Price of road travel image:Supply-demand-right-shift-supply.svg

A journey on a road can be considered as having an associated cost or price (the generalised cost, g) which includes the Out-of-pocket expenses (e.g. fuel costs and road pricing) and the opportunity cost of the time spent travelling, which is usually calculated as the product of travel time and the value of time.

When road capacity is increased, initially there is more road space per vehicle travelling than there was before, so congestion is reduced, and therefore the time spent travelling is reduced - reducing the generalised cost of every journey (by affecting the second "cost" mentioned in the previous paragraph). In fact, this is one of the key justifications for construction of new road capacity (the reduction in journey times).

A change in the cost (or price) of travel results in a change in the quantity consumed. This can be explained using the simple supply and demand theory, illustrated below.

For roads or highways, the supply relates to capacity and the quantity consumed refers to vehicle-kilometres travelled. The size of the increase in quantity consumed depends on the elasticity of demand.

Elasticity of demand Research indicates that the elasticity of traffic demand with respect to roadway expansion is between 0 and 1, indicating that a 1% increase in roadway expansion will generate less than a 1% increase in traffic demand. However it is greater than 0%, so new roadway construction will result in some additional traffic that would not have occurred but for the new capacity. In the long term, however, traffic demand may increase by more than 1%, since elasticity of demand is a partial derivative. In other words, this figure between 0 and 1 assumes that, apart from the increased supply, ceteris paribus, which is unlikely to be true in the long term.

In the short term, new demand arises from either people making trips they wouldn't have made before (because the cost of the trip has decreased), or from people retiming trips to nearer their preferred time (i.e. they can reduce schedule delay). For example, people might travel to work earlier than they would otherwise like, in order to avoid peak period congestion - but if road capacity is expanded, peak congestion is lower and they can travel at the time they prefer.

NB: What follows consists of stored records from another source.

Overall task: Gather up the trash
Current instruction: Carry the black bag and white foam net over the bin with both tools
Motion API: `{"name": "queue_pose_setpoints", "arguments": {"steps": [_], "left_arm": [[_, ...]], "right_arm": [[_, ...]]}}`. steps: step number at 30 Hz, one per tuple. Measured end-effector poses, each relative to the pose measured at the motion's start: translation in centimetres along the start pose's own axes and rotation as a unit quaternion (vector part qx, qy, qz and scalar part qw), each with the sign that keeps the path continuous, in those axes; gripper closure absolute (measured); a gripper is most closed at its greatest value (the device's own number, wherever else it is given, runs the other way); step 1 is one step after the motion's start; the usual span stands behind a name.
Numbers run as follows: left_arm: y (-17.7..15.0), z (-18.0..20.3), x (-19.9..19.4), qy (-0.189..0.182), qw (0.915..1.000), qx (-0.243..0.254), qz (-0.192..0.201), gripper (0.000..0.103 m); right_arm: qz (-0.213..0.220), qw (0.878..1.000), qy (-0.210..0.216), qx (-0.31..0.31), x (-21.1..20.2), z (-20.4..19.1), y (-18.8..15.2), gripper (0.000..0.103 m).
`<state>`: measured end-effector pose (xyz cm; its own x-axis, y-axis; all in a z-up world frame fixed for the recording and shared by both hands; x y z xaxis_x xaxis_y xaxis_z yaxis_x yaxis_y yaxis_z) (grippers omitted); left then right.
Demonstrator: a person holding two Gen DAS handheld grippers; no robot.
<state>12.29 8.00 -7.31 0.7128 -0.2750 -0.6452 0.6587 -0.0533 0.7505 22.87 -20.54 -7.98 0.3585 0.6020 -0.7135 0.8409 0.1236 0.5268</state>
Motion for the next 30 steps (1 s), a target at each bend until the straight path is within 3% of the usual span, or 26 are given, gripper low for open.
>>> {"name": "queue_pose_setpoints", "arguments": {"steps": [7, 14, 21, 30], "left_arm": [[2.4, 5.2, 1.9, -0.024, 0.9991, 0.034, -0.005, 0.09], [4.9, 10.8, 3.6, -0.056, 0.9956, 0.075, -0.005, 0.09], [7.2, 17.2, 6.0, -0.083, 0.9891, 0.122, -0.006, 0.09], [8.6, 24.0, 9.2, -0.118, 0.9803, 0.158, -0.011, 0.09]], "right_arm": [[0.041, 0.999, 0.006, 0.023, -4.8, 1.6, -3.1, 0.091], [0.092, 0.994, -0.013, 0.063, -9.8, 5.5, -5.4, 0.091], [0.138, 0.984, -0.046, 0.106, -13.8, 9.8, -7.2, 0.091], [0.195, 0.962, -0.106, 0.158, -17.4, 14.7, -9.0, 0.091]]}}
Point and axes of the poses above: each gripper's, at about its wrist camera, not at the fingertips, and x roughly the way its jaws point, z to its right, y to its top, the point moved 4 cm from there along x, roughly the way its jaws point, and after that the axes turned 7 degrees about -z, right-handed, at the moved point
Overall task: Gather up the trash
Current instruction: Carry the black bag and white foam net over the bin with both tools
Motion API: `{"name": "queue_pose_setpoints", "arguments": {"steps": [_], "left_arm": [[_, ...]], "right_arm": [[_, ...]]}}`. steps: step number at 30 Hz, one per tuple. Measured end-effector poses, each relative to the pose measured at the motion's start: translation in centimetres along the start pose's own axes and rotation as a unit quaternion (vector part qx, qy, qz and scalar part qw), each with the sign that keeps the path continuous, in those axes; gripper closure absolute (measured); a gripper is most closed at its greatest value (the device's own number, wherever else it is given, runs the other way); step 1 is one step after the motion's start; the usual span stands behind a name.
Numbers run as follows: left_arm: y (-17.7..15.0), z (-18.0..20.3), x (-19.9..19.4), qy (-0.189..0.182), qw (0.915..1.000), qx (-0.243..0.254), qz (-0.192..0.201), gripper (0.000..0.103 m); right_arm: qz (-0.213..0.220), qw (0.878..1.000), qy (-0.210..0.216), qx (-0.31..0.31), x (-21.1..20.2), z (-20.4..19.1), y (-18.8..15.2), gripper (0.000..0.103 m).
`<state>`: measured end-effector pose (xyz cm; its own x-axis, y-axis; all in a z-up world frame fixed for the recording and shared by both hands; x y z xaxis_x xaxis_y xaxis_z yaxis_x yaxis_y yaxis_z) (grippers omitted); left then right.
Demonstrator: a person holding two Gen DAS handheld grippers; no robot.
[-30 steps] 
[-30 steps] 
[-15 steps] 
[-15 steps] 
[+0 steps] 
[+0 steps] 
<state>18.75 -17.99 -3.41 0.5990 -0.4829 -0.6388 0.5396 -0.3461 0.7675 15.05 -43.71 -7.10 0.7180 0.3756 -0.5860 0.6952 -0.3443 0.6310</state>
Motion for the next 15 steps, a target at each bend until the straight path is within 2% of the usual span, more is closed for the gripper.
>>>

New demand may also come from those who had used public transport before a roadway expansion, now deciding to switch to car use.

In the long term, land use patterns alter - e.g. new development occurs around the road with the new capacity, increasing demand for travel. Peoples' choice of home and workplace locations also alter because of the new road (and although this is to be expected from urban economics, it also constitutes induced travel, usually because people travel further to get to work as a result of the new road, increasing overall levels of vehicle-kilometres). Increased employment along a road may result in home-building along the same road, attract more businesses in a positive feedback loop. Eventually, the induced demand may cause road capacity to be reached (again).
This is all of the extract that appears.